В квартире было несколько комнат, обставленных в банальнейшем стиле буржуазных квартир, с окнами на долину, все – проходные и разделенные не дверями, а только портьерами: столовая в «старонемецком» стиле, кабинет с письменным столом, над которым висела студенческая шапочка и две скрещенных рапиры, с пушистым ковром, книжными шкафами и диваном, затем «курительная» в «турецком» стиле. Во всех комнатах стены были увешаны творениями кисти гофрата, и гости вежливо устремили на них свои взоры, готовые всем восхищаться.
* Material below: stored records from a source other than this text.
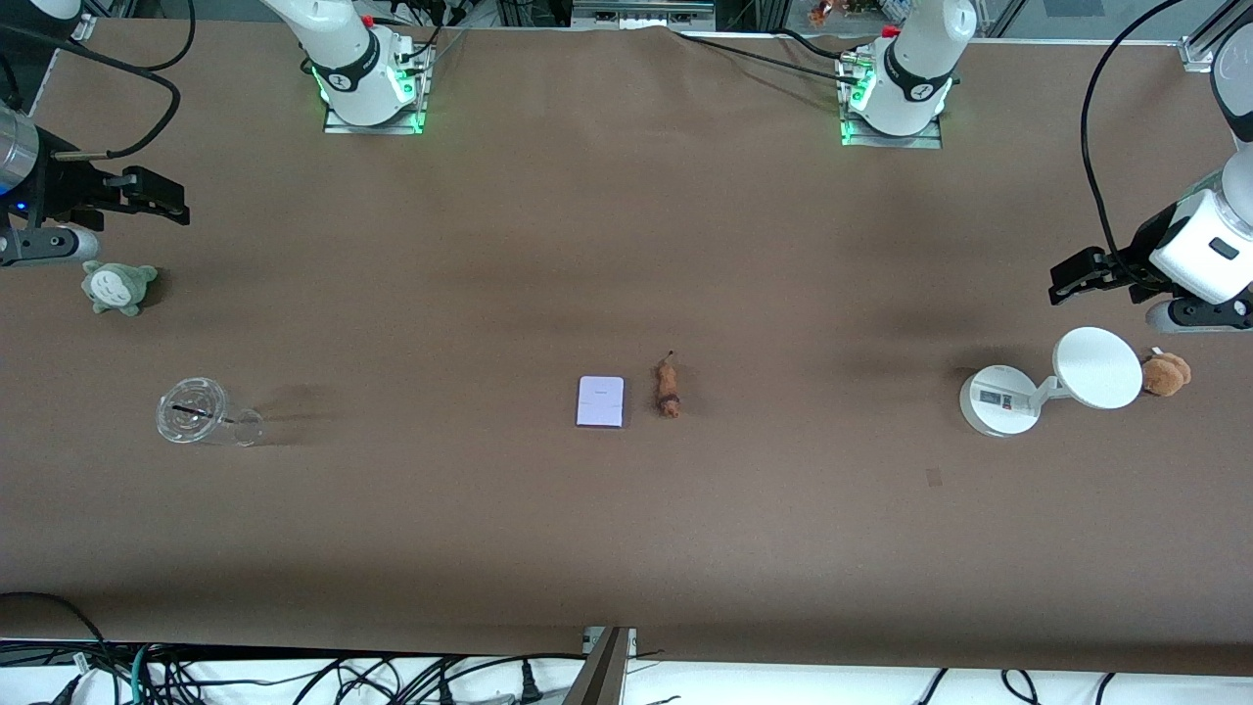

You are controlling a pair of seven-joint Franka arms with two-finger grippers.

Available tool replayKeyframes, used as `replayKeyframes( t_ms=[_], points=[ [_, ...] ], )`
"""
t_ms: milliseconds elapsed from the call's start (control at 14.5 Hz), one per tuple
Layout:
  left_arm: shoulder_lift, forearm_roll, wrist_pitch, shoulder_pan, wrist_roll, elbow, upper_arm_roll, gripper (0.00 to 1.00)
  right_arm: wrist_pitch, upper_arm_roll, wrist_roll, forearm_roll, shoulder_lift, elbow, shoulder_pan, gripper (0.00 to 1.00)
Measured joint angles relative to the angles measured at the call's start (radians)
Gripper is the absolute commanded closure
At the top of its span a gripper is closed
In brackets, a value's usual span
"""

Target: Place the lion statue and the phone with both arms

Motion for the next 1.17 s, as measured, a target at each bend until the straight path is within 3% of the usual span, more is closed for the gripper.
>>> replayKeyframes(
  t_ms=[1170],
  points=[
    [0.0, 0.0, -0.016, -0.013, -0.068, 0.006, -0.025, 0.0, 0.007, 0.005, 0.0, 0.0, 0.029, 0.01, 0.0, 0.0]
  ],
)
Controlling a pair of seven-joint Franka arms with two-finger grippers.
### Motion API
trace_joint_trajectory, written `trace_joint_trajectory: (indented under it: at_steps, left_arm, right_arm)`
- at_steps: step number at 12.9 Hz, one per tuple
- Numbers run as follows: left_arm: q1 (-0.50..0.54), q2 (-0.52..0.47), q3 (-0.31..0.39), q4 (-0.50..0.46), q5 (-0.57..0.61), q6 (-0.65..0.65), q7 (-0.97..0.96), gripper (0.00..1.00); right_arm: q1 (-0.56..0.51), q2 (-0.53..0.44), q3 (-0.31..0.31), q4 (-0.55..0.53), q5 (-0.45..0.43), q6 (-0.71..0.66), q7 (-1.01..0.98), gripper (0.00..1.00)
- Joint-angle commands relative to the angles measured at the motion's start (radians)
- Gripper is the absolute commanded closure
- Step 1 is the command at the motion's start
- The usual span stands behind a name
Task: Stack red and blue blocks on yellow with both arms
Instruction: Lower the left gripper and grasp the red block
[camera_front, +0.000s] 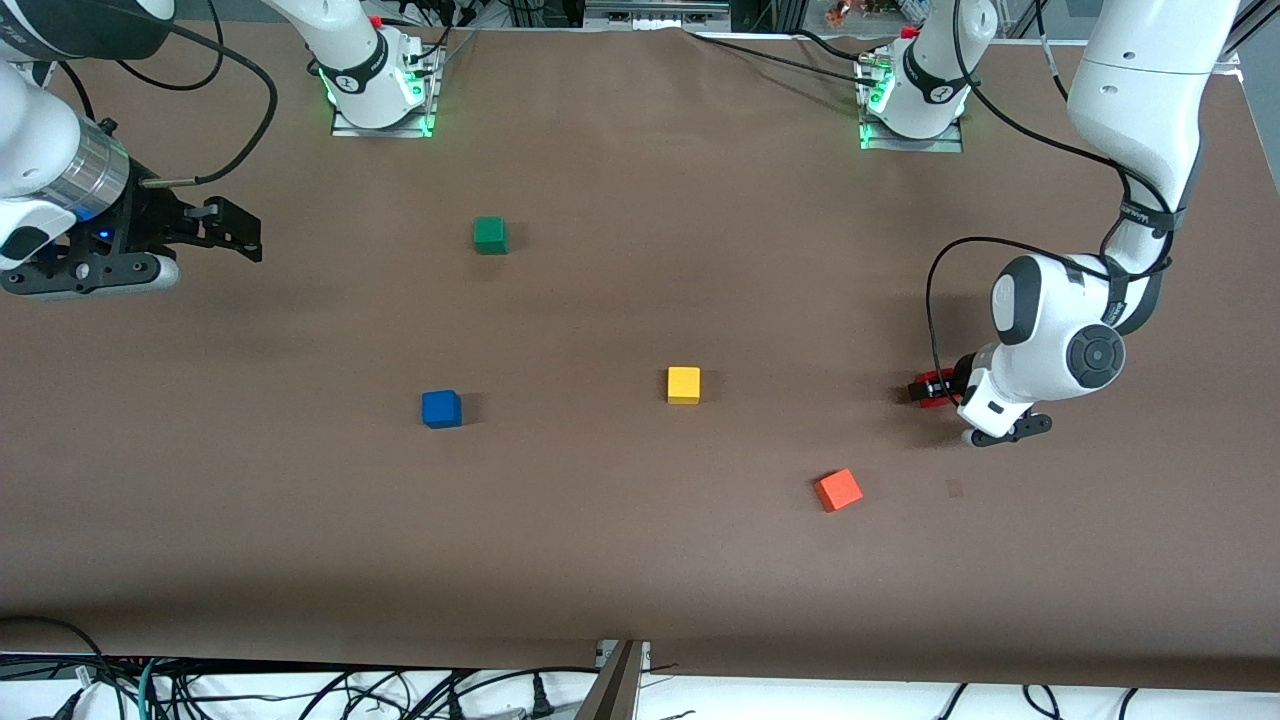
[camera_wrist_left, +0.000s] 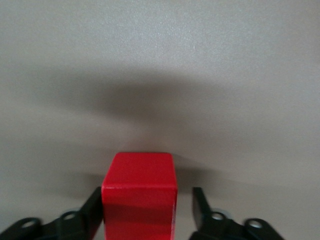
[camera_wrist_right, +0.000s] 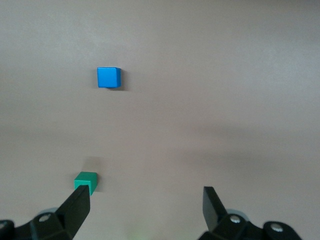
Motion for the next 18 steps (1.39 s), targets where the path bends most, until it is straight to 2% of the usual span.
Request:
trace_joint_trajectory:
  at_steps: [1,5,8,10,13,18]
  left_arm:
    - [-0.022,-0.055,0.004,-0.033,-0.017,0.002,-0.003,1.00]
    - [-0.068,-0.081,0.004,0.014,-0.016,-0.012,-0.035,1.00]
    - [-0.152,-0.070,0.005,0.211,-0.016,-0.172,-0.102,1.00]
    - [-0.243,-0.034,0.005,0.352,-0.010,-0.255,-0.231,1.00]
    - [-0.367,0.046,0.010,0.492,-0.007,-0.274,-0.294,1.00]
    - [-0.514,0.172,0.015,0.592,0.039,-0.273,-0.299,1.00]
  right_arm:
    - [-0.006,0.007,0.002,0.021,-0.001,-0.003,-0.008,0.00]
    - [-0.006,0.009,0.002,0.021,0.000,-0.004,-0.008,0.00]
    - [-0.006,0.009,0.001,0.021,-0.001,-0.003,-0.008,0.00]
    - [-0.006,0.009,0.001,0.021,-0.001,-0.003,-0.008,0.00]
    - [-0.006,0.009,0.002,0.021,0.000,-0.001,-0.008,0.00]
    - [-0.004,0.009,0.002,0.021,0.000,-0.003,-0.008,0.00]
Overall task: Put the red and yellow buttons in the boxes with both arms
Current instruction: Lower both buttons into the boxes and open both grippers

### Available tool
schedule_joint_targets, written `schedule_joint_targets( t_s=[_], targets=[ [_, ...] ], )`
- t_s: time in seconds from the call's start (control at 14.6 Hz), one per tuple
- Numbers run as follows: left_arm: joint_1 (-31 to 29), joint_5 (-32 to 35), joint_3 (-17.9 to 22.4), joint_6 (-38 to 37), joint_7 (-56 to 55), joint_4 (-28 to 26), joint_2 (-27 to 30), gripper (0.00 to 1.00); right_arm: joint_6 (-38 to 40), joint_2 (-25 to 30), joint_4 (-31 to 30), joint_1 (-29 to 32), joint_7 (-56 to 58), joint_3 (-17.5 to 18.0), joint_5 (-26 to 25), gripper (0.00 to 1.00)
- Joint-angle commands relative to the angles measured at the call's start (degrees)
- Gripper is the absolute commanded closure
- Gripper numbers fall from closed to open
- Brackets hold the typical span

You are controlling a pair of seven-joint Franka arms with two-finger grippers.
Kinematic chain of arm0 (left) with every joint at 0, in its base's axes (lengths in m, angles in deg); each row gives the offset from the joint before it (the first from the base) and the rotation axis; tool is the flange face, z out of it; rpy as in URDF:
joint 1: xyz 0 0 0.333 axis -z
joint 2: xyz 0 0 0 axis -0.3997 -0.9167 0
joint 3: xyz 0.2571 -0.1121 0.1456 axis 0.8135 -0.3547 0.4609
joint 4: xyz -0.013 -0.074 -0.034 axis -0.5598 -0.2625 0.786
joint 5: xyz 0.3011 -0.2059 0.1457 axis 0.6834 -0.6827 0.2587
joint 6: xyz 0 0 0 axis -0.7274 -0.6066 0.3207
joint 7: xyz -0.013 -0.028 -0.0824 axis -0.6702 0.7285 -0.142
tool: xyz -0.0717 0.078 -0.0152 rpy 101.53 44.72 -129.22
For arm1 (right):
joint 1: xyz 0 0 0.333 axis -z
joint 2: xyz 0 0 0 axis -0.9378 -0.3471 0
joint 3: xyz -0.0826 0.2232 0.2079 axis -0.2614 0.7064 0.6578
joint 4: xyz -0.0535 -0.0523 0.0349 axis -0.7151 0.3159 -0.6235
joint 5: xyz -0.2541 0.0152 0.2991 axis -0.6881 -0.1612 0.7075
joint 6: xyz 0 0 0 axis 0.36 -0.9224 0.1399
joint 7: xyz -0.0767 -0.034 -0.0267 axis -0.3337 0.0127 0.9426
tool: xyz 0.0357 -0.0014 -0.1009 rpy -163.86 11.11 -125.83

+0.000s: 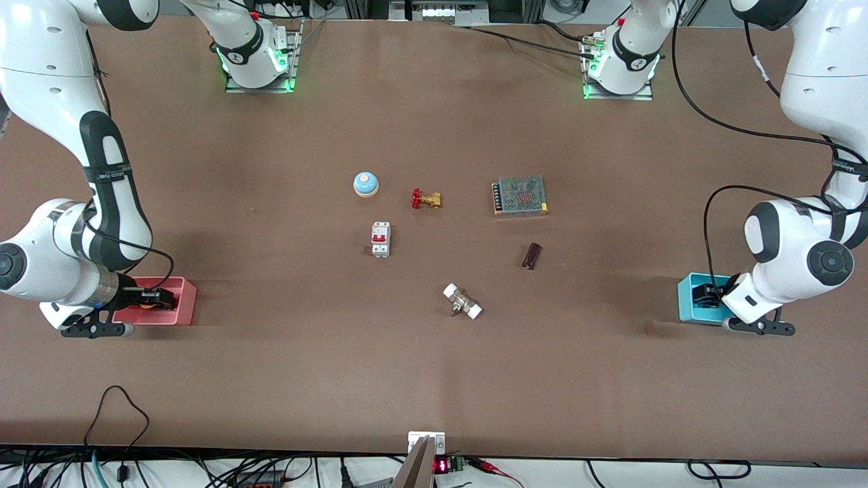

Здесь было много портретов почившей супруги гофрата – и писанных маслом, и просто фотографических карточек, стоявших на письменном столе. Эта несколько загадочная блондинка многократно была изображена в воздушных струящихся одеждах, руки ее были сложены на левом плече, но не крепко, а так, что кончики пальцев лишь слегка соприкасались, глаза либо воздеты к небу, либо опущены долу и спрятаны под длинными косыми стрелками ресниц: только прямо перед собой, на зрителя, не смотрела покойница ни на одном портрете.